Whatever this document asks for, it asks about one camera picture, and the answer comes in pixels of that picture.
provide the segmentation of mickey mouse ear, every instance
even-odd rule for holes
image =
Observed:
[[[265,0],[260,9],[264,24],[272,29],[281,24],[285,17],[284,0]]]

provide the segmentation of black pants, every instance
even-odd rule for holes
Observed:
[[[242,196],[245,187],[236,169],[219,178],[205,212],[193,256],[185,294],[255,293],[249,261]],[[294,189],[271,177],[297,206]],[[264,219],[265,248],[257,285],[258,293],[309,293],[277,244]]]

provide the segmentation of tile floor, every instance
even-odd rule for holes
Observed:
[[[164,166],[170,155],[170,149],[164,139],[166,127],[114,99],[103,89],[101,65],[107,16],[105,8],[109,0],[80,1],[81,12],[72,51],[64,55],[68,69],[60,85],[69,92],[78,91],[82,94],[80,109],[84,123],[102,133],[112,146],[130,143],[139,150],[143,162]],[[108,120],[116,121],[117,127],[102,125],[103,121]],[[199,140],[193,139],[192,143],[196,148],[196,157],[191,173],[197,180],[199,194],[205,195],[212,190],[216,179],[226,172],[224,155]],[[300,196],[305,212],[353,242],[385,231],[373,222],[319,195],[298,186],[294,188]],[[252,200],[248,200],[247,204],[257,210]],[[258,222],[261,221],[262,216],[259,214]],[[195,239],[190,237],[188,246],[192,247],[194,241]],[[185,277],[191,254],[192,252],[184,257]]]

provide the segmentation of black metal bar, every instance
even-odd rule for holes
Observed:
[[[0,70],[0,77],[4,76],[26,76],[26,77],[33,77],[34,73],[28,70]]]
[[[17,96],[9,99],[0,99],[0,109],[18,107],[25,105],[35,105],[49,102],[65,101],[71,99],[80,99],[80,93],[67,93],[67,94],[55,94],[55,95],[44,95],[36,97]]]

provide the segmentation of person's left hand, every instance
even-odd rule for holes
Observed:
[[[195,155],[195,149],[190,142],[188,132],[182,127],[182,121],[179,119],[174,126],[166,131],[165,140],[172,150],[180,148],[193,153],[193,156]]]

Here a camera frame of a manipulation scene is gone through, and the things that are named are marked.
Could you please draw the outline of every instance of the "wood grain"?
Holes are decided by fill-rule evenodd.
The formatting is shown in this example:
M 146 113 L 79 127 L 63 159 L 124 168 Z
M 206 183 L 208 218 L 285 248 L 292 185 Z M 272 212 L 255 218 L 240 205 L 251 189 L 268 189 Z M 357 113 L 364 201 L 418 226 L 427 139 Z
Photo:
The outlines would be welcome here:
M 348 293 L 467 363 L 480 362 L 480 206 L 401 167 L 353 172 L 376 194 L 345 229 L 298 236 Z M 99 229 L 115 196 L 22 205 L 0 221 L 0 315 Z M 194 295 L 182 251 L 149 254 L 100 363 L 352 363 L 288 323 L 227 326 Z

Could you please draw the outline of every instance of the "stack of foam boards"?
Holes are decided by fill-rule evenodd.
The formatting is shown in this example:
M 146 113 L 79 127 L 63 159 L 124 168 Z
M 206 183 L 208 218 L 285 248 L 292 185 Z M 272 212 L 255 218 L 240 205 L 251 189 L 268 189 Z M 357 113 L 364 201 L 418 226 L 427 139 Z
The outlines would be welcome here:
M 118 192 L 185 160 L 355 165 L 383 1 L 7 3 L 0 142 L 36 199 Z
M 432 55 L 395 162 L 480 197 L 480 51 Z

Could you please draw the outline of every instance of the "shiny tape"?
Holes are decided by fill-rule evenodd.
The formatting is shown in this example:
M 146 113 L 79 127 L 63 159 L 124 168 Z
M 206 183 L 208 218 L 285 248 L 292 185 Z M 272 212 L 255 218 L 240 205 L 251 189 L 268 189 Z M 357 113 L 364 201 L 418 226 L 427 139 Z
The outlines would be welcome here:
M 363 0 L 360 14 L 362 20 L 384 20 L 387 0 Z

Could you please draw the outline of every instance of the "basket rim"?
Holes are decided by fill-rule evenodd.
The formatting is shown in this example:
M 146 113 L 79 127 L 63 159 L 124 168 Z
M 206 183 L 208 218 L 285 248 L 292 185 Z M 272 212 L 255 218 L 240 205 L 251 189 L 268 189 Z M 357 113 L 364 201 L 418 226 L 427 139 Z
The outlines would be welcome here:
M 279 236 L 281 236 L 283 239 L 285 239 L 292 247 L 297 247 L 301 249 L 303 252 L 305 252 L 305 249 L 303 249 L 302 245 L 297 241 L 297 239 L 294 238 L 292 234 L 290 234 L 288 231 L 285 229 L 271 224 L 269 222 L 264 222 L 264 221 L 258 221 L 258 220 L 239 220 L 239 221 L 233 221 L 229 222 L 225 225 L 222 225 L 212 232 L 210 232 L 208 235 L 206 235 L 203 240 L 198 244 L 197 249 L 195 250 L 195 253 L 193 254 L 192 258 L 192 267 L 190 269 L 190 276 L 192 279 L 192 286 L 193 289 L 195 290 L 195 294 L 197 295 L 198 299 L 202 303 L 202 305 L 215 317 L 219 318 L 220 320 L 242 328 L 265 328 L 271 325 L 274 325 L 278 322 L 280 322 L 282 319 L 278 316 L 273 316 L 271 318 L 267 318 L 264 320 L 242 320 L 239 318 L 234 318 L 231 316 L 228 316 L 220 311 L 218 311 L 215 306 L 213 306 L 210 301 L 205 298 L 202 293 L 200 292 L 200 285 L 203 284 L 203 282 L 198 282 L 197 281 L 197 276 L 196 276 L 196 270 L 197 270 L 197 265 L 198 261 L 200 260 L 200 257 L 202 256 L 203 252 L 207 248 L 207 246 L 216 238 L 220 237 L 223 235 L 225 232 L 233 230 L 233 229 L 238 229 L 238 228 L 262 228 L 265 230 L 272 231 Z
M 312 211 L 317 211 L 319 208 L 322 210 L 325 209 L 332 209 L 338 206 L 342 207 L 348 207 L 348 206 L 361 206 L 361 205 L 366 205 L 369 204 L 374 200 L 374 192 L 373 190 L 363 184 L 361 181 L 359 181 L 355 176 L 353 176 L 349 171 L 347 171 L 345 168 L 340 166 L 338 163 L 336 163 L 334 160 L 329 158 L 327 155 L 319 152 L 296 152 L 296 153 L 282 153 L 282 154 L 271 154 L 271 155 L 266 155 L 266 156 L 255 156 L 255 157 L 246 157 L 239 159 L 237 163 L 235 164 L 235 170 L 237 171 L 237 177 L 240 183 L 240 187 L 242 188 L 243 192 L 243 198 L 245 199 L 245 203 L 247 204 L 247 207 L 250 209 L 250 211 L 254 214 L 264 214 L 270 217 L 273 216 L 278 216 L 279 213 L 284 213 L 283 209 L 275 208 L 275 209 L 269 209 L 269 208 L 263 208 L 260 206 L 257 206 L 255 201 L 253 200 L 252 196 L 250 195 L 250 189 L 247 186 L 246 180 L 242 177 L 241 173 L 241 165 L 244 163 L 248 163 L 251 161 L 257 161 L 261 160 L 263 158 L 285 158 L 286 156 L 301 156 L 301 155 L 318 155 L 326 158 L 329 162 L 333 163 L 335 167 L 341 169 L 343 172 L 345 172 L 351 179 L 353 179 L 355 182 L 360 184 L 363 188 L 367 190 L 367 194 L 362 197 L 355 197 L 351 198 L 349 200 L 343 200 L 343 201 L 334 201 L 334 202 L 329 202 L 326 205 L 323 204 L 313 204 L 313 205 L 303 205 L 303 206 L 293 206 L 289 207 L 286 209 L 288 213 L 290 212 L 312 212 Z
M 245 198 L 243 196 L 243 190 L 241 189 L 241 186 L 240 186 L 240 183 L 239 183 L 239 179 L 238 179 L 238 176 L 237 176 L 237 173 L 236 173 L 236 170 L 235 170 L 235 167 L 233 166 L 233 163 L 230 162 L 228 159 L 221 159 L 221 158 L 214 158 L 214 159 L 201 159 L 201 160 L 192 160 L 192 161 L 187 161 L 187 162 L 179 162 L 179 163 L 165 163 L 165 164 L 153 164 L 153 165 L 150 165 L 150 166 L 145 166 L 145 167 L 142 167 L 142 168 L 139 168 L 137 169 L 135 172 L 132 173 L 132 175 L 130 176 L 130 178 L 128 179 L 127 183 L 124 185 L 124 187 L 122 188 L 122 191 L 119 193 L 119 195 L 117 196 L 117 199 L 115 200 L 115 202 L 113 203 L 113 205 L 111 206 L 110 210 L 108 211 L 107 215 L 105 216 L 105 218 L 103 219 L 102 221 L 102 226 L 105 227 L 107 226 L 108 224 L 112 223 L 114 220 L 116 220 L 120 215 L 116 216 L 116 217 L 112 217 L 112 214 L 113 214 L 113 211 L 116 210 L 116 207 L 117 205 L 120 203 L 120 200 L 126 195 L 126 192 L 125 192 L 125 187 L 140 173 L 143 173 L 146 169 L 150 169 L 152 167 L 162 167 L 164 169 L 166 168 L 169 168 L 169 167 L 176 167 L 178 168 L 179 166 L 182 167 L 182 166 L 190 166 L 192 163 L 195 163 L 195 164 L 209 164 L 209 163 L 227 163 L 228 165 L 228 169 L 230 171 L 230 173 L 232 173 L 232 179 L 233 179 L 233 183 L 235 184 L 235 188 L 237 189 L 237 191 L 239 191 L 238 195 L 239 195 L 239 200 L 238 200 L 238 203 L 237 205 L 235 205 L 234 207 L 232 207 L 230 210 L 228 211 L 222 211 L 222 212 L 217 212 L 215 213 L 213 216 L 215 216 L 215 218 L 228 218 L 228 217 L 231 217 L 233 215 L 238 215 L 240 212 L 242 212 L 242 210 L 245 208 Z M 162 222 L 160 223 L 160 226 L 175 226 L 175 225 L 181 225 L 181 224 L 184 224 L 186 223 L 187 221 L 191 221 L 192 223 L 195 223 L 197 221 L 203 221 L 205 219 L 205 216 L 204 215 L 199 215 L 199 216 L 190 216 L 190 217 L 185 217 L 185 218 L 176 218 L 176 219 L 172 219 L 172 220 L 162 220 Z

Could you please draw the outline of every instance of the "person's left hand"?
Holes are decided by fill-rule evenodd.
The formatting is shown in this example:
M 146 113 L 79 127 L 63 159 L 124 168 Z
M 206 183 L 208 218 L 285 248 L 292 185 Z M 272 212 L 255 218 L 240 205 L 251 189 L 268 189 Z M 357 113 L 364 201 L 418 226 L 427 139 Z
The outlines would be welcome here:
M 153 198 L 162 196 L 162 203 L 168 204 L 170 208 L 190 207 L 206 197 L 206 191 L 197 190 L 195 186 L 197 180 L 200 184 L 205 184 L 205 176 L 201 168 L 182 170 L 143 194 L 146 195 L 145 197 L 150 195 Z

Task directions: Once you have read through the entries, say how many of their lines include the string "segmentation" and give nothing but that number.

Worked solution: 5